## Task
Search the records for the string "find", then copy each line that has it.

## Exercise material
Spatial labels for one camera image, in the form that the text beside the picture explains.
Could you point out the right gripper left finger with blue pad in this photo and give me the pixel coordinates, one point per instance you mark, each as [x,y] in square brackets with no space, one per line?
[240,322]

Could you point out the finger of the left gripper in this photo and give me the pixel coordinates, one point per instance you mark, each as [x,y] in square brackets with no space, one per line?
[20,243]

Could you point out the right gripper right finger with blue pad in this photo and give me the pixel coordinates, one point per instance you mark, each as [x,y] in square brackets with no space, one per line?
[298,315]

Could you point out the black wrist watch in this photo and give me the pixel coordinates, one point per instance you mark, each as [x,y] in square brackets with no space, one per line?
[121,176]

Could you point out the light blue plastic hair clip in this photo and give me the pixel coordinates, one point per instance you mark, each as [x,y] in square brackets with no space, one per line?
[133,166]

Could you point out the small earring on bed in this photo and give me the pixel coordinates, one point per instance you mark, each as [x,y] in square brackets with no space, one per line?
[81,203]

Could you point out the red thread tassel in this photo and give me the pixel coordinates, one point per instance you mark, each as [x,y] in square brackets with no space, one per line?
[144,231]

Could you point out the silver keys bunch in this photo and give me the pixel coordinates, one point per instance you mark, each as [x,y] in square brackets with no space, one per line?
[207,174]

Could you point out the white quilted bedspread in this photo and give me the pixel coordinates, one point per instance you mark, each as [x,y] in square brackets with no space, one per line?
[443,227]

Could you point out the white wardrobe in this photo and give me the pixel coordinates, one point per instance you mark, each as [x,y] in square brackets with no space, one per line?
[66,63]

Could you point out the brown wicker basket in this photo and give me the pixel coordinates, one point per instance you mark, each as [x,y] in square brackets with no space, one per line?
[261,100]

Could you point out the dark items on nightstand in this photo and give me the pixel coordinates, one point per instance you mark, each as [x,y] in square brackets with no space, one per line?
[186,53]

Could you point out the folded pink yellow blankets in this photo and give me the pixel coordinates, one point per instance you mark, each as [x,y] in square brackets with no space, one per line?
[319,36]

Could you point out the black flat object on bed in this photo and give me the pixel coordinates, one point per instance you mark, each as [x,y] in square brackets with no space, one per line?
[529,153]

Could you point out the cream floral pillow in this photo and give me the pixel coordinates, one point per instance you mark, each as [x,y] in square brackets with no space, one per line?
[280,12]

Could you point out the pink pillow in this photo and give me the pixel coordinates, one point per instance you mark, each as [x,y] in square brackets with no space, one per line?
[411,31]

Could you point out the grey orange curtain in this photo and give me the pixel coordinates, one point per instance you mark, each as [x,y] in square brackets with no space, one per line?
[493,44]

...

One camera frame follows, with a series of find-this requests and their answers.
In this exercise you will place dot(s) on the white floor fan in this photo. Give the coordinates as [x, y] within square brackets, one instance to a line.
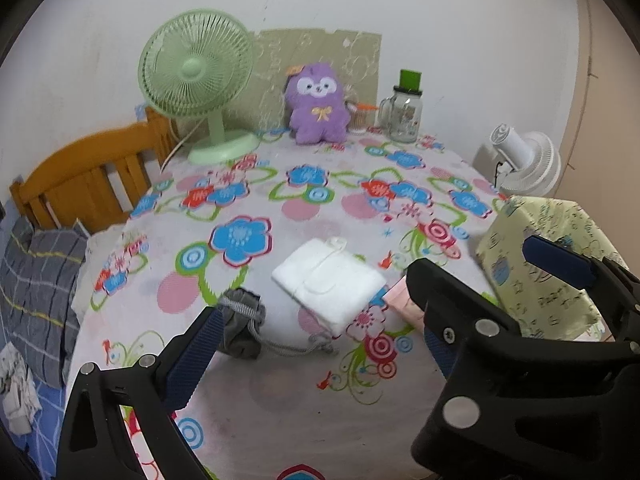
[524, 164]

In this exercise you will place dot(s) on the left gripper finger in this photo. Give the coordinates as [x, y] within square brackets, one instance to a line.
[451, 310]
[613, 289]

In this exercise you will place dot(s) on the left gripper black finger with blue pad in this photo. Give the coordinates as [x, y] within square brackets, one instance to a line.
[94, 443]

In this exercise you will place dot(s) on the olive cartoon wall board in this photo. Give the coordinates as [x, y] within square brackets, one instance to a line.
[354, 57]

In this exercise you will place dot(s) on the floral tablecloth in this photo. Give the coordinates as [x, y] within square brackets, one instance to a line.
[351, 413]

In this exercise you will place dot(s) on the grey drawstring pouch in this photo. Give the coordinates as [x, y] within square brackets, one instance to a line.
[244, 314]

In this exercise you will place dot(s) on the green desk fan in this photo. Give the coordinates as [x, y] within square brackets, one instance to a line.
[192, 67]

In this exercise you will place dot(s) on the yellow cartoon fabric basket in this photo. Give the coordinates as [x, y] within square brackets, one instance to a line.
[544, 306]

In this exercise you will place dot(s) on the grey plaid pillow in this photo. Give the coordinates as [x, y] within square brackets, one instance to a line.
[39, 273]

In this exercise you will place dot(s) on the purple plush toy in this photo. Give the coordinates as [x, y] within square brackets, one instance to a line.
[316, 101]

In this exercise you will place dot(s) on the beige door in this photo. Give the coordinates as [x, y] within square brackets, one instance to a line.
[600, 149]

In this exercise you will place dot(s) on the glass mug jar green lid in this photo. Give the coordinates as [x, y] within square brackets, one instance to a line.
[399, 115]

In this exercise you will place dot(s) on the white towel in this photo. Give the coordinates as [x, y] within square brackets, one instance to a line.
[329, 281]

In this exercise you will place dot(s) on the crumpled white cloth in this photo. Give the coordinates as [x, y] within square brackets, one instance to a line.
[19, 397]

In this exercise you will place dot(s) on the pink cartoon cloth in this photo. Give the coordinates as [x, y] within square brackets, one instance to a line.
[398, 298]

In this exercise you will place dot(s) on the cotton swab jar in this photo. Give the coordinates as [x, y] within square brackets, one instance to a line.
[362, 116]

...

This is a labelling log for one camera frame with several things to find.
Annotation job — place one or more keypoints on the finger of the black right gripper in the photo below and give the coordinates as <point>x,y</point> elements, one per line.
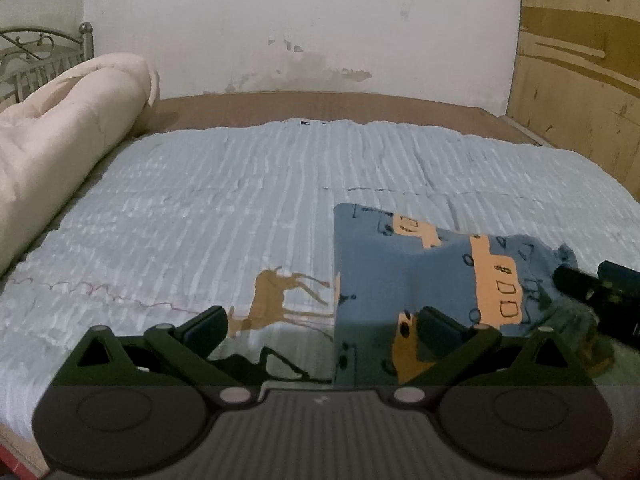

## Problem solution
One camera frame follows, with a series of find-this requests and their answers.
This is a labelling log for one camera frame with several things to find.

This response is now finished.